Instructions to follow. Your copy should match the records below exactly, except for the pictures.

↓

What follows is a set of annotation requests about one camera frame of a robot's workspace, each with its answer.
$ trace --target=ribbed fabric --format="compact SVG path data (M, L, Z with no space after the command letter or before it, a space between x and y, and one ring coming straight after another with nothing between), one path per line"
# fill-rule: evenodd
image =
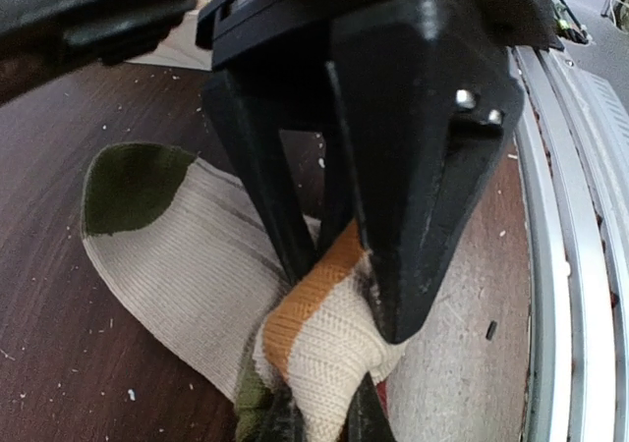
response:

↑

Task response.
What follows is a set of annotation requests about one camera frame of a robot's workspace, each with its answer.
$ trace --target=ribbed fabric --format="compact SVG path data (M, L, Z with no space after the command letter or before it, a space between x and y, and one ring coming straight after another with nothing between), one path per line"
# fill-rule: evenodd
image =
response:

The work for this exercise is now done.